[...]
If you cannot say what you want your program to do, neither
you nor anyone else can say whether it fulfills your purposes.
The program that I have farthest downthread is pretty close to what I
came in the door for. I thought it counted as a virtue around here not
to bring up the mixed-language programming and how standard C fits into
the whole.
Okay. Your program fulfills every requirement, goal, wish,
hope, and dream you've expressed. The only mystery is: Why are
you asking comp.lang.c to suggest alterations to perfection?
It is only due to a family emergency that I've been asked to do this. I
simply stipulated to them that if I did computer work for them, they
would have to give me what I would earned out doing my thing otherwise.
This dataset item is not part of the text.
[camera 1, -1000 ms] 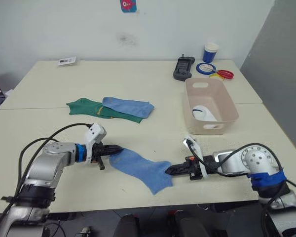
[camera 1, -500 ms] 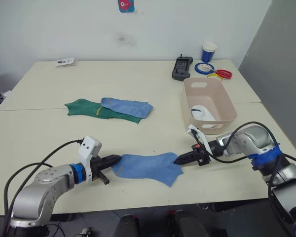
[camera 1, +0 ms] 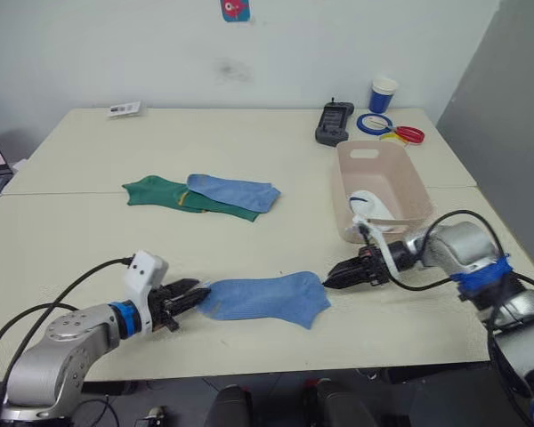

They accidentally paid my gas bill instead of where I told them, so I
got 3 years of gas for my efforts. (I'm very proud to have a gas bill of
$30 in february.)
Somebody paid a thou for your services? P.T. Barnum's saying
comes instantly to mind.
I think I've done that correctly now. I'm pretty close on most things,
but I need a nudge with others.
A nudge with a clue-by-four, methinks. Uno, listen to me:
You have NO REASON to represent yourself as a competent programmer,
as a person whose programming services are deserving of pay, as a
person who has the slightest command of the tools you use so poorly.
This is not a judgement: We all start from a state of ignorance, and
learning our way out of it takes time and effort. If you expend the
effort and take the time, perhaps you will eventually learn. But at
the moment, you are NOT a C programmer, quite likely not an Anything
programmer, and passing yourself off as one is an act of fraud.
IANAL, and cannot say whether this particular species of fraud
is criminally or even civilly actionable. However, I'll relate a bit
of history: Some years ago I worked for a large company that had hired
a tiny company three or four times over a few years, spending maybe a
half million dollars for the benefit of their expertise. We hired them
again, and they sent us an "expert" who was in fact a learn-by-doing
rank beginner; this was exposed when he spent eleven days getting
nowhere on a problem I (a non-expert) then debugged in less than
twenty minutes.
We didn't take them to court. We just took them off the Approved
Contractors list, and never hired them again. Deprived of their
annual quarter-million, they were out of business within the year.
And my question to you, Uno, is: Do you want to be *that* expert?